What are the criteria for diagnosing definite streptococcal toxic shock syndrome?

Answer 59

Definite streptococcal toxic shock syndrome fulfills: 1. Isolation of group A β-haemolytic streptococci from blood, CSF, or tissue 2. Clinical signs of severity: a. Hypotension (below 5th centile for age) b.

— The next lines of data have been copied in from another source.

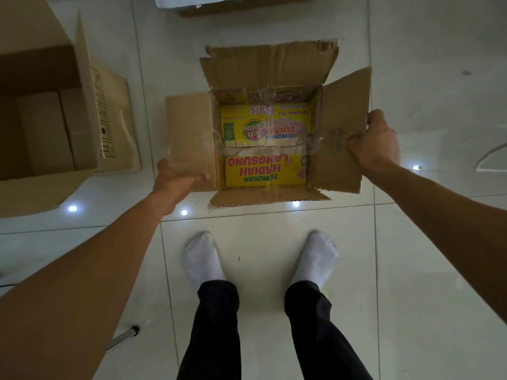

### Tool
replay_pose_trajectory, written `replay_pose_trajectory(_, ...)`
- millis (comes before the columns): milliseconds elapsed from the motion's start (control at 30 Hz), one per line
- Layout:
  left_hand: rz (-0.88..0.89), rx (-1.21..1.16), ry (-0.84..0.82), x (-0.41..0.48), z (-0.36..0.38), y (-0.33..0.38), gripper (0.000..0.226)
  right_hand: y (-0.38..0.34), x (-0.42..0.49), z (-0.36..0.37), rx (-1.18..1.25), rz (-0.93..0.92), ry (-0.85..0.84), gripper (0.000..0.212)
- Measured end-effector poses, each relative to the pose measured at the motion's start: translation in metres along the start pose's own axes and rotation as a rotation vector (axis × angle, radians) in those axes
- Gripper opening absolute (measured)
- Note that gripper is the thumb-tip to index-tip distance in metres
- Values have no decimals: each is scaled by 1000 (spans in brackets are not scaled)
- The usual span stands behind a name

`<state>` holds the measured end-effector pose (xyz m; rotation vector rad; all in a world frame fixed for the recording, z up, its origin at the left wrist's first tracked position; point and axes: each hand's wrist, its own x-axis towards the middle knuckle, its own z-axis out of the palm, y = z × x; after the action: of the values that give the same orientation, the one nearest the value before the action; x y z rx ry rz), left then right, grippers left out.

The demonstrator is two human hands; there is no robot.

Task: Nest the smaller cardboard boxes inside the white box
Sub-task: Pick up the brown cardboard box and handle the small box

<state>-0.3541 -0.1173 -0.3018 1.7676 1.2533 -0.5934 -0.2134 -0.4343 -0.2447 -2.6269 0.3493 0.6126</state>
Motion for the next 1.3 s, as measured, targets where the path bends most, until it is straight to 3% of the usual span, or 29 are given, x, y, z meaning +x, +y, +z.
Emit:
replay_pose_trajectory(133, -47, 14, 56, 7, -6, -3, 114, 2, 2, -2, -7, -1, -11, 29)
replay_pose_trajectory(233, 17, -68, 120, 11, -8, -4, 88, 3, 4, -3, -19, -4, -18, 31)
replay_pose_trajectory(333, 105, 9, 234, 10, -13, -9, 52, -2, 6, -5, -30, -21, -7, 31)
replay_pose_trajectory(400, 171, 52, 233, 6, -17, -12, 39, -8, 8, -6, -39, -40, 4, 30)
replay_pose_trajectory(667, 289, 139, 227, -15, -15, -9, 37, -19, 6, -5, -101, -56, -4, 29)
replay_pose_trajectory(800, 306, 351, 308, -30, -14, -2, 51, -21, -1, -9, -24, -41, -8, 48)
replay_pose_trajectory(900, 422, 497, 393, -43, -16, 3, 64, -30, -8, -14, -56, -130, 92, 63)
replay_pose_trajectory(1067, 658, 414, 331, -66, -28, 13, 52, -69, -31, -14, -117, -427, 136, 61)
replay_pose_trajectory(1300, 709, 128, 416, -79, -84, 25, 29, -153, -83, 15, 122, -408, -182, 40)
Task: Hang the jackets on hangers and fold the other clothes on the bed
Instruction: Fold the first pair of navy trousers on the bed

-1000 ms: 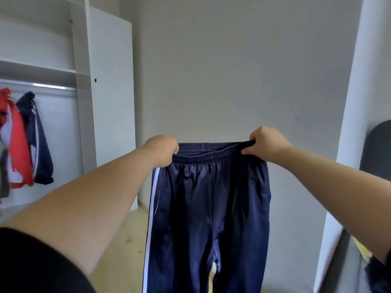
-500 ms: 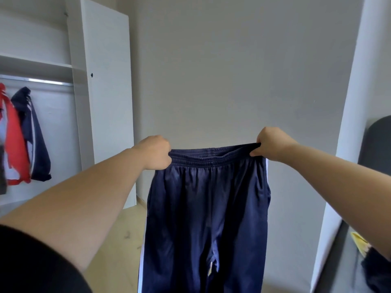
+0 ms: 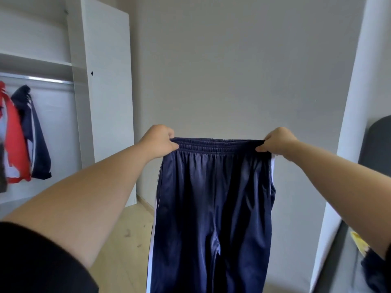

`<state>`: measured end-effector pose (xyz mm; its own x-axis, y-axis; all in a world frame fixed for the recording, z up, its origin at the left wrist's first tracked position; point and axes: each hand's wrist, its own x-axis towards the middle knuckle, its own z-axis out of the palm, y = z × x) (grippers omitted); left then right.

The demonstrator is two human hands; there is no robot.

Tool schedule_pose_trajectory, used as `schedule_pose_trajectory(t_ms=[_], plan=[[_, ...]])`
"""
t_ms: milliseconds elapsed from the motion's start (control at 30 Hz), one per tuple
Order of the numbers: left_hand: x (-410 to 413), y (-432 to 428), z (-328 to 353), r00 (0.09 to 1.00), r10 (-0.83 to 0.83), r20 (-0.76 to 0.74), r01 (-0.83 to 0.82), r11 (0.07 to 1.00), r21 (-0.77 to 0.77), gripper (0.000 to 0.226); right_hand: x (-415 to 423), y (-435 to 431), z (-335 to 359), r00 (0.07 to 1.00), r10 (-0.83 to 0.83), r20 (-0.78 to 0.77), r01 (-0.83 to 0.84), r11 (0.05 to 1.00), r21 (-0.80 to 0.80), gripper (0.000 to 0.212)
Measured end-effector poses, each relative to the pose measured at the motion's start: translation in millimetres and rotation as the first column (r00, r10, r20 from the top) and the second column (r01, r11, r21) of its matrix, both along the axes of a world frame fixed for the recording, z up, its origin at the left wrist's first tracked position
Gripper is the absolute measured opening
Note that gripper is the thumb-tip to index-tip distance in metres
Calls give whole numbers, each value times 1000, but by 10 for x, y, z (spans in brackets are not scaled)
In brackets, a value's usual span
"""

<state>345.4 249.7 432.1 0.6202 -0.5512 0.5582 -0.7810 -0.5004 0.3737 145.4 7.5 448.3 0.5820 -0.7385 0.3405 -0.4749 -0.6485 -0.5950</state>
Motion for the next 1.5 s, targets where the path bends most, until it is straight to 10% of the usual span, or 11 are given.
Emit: schedule_pose_trajectory(t_ms=[200, 400, 600, 833, 900, 1133, 1367, 1500], plan=[[-25, -3, 114, 899, -292, -326, 72, 834, -548, 17, -112, -117, 2, 742, 243, 624, -586, 688, 428, 25], [-64, 71, 76, 928, -168, -332, 171, 985, -20, 22, -264, -16, -144, 641, 470, 607, -767, 410, 493, 28], [-332, -64, 129, 970, -179, 164, 149, 972, 179, 26, -253, 388, -258, 160, 747, 645, -872, -198, 447, 19], [-599, -225, 52, 867, -421, 267, 439, 899, -5, 18, -101, 474, -310, 454, 728, 513, -867, 228, 444, 62], [-682, -255, 48, 858, -462, 223, 486, 872, -61, 17, -76, 490, -332, 450, 719, 530, -865, 202, 460, 80], [-920, -309, 97, 849, -526, 49, 529, 846, -70, 34, -34, 485, -422, 374, 735, 565, -875, 78, 478, 39], [-874, -177, 181, 753, -438, -492, 451, 887, -100, 14, -21, 541, -466, 493, 643, 586, -863, 274, 425, 54], [-846, -141, 91, 800, -392, -454, 459, 887, 43, 10, -20, 572, -470, 533, 592, 604, -846, 377, 377, 30]])
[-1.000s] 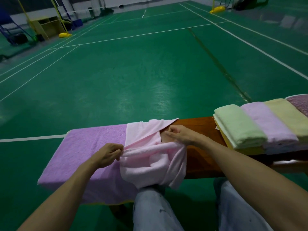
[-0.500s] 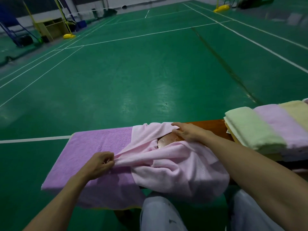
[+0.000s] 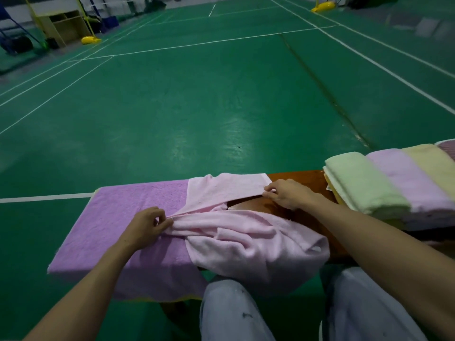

Two or more additional criteria (renal impairment, coagulopathy, hepatic involvement, respiratory distress syndrome, rash, or necrotising infection)

Question 60

What are the clinical signs of severity in streptococcal toxic shock syndrome?

Answer 60

1. Hypotension (<5th centile for age) 2. Two or more of the following: • Renal impairment (BUN or creatinine ≥ 2x upper normal limit) • Coagulopathy (platelets <100 x 10⁹/L, DIC) • Hepatic involvement (bilirubin, ALT, or AST ≥ 2x upper limit) • Respiratory distress syndrome • Generalized, erythematous, macular rash that may desquamate • Necrotising skin or soft tissue infection

Question 61

What is the management of streptococcal toxic shock syndrome?

Answer 61

1. Manage as for necrotizing skin and soft tissue infections. 2. Include clindamycin in empiric and definitive antibiotic therapy to inhibit superantigen toxin production. 3. Urgently refer patients for specialist care and source control.

Question 62

What is neonatal mastitis, and when does it typically occur?

Answer 62

Neonatal mastitis is an infection of breast tissue occurring up to two months of age, affecting both males and females equally.

Question 63

What organism is most commonly involved in neonatal mastitis?

Answer 63

Staphylococcus aureus.

Question 64

What are the clinical features of neonatal mastitis?

Answer 64

Inflammation (heat, pain, redness, swelling), purulent nipple discharge, fluctuation (suggestive of abscess), and possible axillary lymphadenopathy.

Question 65

What systemic signs may be seen in severe cases of neonatal mastitis?

Answer 65

Fever, vomiting, refusal of feeds, irritability, and lethargy.

Question 66

How is the diagnosis of neonatal mastitis usually made?

Answer 66

It is predominantly clinical but may include ultrasound to confirm an abscess.

Question 67

What is the management of neonatal mastitis?

Answer 67

Antibiotics and analgesics; abscesses should be aspirated, and surgical drainage is performed if aspiration is unsuccessful.

Question 68

What are the potential complications of neonatal mastitis?

Answer 68

Cellulitis and necrotizing fasciitis.

Question 69

Why should surgical drainage be avoided if possible in neonatal mastitis?

Answer 69

It may damage the breast bud, affecting future breast development and function.